◆ Task inputs ◆
== Segment start ==

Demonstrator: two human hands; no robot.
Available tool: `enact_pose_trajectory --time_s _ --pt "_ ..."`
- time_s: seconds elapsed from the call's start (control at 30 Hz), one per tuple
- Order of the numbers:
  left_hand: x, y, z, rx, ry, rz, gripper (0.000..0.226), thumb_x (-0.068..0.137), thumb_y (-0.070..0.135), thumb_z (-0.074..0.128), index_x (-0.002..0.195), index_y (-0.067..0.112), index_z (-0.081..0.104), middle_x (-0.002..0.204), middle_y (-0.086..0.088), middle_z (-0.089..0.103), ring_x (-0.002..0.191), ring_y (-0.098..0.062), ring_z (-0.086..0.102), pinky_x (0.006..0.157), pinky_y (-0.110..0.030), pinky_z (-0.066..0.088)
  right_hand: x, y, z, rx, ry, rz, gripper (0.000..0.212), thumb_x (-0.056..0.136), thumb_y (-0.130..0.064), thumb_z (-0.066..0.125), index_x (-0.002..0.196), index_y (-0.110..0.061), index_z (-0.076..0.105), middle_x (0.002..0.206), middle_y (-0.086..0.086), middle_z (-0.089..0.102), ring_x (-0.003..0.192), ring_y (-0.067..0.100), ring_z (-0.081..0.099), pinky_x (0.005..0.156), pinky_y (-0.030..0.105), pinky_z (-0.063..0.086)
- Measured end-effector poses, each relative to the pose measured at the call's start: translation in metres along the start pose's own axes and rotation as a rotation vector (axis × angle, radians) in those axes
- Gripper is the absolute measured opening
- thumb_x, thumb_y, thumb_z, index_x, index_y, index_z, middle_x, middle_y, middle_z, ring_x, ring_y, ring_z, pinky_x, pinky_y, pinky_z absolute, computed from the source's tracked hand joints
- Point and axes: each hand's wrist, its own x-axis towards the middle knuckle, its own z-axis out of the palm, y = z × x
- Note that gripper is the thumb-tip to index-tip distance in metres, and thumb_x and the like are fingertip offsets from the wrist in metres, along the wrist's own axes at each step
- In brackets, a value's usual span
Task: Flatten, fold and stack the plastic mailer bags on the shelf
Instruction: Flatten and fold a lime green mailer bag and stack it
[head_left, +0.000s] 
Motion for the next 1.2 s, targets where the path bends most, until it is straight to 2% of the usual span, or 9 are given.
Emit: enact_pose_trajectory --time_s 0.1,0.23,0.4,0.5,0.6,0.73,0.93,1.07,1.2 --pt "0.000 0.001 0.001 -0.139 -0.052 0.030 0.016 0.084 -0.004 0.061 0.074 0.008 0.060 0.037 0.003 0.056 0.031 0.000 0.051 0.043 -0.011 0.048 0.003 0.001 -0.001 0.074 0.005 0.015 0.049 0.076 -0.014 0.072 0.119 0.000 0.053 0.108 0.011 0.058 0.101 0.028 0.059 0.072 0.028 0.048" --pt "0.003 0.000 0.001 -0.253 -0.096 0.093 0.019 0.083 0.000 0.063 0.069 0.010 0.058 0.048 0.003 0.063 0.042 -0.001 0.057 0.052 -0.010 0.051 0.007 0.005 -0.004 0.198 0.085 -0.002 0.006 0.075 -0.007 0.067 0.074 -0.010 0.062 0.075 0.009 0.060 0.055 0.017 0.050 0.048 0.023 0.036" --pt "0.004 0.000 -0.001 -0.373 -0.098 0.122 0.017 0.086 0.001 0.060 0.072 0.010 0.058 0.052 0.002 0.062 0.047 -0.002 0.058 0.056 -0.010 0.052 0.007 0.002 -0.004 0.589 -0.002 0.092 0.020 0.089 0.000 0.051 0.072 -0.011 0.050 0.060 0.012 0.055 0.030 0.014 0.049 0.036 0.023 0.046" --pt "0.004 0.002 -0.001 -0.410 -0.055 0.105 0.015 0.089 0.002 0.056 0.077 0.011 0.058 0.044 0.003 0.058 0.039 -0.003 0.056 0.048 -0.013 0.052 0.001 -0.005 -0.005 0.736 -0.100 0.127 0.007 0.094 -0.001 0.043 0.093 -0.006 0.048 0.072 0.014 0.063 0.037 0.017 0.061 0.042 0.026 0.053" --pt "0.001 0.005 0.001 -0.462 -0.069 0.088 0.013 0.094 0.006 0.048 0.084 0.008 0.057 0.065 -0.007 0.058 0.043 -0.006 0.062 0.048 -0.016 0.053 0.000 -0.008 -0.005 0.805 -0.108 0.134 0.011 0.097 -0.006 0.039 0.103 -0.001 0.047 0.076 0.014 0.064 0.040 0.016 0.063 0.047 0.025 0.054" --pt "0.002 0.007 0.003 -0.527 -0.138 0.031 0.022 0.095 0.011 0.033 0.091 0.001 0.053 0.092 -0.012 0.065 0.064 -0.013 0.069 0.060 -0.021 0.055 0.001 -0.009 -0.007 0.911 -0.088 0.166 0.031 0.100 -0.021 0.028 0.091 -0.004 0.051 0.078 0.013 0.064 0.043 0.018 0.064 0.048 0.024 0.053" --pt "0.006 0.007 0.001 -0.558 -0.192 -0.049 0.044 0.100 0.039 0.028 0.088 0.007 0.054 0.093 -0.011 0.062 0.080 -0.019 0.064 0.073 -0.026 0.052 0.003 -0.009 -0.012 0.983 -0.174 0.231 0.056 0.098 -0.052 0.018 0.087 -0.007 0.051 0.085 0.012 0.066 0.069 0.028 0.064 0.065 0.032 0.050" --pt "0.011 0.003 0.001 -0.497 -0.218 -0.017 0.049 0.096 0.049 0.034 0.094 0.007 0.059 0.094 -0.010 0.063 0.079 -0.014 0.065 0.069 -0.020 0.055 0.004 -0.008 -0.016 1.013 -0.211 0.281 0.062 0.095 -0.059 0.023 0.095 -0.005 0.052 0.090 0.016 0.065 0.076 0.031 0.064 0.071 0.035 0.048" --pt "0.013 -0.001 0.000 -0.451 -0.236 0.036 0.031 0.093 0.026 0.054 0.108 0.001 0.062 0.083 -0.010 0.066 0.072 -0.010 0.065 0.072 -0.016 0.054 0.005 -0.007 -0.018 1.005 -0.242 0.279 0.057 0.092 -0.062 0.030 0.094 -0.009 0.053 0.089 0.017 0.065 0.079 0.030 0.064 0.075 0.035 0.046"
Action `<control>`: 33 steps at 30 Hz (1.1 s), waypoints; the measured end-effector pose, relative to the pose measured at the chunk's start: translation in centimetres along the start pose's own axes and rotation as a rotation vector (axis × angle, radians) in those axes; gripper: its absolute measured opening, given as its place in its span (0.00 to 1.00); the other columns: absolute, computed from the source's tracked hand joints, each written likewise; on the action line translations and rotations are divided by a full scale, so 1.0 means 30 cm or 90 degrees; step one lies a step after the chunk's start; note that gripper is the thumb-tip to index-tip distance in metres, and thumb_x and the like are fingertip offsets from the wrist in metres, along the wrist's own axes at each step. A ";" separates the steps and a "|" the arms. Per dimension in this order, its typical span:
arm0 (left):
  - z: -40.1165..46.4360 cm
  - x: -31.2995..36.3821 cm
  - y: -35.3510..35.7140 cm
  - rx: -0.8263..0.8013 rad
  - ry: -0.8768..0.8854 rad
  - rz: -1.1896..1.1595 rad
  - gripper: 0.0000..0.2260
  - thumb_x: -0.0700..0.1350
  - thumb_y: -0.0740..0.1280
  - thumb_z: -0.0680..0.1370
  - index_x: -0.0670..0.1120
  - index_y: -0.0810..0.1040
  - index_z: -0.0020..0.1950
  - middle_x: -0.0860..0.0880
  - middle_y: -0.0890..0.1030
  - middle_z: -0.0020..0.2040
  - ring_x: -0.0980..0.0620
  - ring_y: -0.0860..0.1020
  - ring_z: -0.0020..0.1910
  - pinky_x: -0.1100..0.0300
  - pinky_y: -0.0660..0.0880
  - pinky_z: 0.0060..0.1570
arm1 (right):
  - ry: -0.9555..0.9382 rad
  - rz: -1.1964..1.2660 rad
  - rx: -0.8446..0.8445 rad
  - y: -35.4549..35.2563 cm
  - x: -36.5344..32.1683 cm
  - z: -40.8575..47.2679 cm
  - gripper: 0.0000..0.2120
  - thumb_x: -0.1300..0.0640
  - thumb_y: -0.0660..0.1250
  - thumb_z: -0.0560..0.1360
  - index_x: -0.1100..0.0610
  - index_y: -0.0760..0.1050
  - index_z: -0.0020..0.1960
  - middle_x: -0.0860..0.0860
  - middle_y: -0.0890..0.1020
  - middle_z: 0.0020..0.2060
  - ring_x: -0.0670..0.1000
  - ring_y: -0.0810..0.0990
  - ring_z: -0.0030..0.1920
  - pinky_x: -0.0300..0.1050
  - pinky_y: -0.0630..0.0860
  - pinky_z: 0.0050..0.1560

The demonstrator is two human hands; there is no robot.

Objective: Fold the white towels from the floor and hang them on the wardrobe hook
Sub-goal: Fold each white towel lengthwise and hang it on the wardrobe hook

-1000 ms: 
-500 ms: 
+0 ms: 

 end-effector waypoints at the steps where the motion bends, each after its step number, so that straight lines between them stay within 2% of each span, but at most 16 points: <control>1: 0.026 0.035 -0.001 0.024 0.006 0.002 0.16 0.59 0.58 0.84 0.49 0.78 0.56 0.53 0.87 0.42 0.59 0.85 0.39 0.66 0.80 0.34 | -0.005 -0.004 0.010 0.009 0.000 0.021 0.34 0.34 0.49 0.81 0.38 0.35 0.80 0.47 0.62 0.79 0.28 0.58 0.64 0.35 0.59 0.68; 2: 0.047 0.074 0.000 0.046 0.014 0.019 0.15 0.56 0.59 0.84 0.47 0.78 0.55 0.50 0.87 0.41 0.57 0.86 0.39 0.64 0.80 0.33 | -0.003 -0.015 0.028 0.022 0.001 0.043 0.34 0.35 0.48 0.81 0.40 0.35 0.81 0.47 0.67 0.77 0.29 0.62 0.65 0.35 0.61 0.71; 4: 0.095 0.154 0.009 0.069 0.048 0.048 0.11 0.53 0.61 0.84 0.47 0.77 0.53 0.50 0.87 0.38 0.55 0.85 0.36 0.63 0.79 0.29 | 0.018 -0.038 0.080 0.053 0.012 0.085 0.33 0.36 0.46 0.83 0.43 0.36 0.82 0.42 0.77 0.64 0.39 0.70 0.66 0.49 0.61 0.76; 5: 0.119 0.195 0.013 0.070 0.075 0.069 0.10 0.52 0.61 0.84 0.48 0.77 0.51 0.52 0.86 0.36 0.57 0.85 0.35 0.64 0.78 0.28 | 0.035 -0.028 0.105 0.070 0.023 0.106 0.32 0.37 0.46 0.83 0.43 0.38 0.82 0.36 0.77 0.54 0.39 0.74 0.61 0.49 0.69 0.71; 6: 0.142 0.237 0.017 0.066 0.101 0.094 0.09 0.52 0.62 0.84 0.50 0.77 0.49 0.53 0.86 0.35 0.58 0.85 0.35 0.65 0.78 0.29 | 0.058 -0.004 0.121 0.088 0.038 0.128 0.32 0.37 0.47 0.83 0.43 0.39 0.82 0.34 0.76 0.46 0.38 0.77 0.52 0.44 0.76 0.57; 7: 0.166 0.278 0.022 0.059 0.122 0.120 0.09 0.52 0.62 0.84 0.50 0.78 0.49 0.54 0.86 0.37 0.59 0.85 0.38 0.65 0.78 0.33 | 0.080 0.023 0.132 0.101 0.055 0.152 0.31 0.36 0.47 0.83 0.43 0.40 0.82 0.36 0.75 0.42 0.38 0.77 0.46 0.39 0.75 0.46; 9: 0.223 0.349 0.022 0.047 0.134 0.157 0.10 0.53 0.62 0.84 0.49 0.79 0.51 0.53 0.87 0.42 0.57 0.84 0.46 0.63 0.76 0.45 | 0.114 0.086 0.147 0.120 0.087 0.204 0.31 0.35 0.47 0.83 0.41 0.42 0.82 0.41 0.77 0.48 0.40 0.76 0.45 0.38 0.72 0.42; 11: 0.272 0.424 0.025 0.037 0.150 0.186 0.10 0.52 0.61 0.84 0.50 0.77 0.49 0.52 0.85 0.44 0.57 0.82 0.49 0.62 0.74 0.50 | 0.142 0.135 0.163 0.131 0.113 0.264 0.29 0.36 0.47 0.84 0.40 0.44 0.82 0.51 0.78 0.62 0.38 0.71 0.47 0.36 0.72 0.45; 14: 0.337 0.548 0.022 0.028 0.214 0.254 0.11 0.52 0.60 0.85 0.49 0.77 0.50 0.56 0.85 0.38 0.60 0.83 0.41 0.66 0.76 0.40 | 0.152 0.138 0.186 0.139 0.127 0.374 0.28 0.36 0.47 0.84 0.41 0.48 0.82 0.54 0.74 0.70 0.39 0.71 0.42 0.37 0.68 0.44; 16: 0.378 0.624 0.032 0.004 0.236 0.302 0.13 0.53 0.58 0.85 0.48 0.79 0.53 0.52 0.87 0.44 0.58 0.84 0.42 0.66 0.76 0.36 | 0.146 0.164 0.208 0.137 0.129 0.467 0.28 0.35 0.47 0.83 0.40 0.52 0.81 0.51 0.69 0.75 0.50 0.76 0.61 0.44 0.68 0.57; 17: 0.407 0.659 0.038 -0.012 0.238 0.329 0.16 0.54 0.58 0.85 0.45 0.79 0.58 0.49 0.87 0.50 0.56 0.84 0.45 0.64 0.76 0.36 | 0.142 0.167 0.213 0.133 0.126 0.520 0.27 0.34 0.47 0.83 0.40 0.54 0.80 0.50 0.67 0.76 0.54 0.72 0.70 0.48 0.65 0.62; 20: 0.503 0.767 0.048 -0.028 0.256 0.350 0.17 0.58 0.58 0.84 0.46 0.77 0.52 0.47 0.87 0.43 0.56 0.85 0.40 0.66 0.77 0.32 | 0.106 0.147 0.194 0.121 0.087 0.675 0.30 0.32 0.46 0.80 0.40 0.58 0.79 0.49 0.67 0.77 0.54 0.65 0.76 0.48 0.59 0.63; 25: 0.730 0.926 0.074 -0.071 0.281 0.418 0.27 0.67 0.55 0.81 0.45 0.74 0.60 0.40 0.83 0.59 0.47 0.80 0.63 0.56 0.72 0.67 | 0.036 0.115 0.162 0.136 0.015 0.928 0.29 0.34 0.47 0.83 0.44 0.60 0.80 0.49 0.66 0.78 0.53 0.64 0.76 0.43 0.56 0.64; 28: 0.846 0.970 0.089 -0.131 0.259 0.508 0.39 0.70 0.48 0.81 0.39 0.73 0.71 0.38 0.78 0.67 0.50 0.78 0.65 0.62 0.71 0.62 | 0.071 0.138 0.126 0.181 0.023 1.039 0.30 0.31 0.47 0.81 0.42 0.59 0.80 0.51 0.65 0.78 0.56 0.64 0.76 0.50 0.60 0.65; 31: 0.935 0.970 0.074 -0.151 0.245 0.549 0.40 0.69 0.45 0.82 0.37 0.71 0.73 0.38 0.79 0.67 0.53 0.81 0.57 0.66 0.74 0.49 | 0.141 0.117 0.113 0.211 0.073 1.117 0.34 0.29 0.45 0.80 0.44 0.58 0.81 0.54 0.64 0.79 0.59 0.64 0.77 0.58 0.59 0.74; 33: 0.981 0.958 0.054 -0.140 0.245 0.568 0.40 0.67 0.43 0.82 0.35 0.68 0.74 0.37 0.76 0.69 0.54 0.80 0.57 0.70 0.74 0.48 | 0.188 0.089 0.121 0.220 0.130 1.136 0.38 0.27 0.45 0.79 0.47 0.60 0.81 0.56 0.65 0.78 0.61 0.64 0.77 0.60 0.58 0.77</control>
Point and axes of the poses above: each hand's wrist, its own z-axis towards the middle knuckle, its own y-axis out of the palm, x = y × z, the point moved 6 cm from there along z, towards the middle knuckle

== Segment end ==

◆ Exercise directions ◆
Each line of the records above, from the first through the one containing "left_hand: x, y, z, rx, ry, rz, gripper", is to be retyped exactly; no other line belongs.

◆ Output ◆
Demonstrator: two human hands; no robot.
Available tool: `enact_pose_trajectory --time_s _ --pt "_ ..."`
- time_s: seconds elapsed from the call's start (control at 30 Hz), one per tuple
- Order of the numbers:
  left_hand: x, y, z, rx, ry, rz, gripper (0.000..0.226), thumb_x (-0.068..0.137), thumb_y (-0.070..0.135), thumb_z (-0.074..0.128), index_x (-0.002..0.195), index_y (-0.067..0.112), index_z (-0.081..0.104), middle_x (-0.002..0.204), middle_y (-0.086..0.088), middle_z (-0.089..0.103), ring_x (-0.002..0.191), ring_y (-0.098..0.062), ring_z (-0.086..0.102), pinky_x (0.006..0.157), pinky_y (-0.110..0.030), pinky_z (-0.066..0.088)

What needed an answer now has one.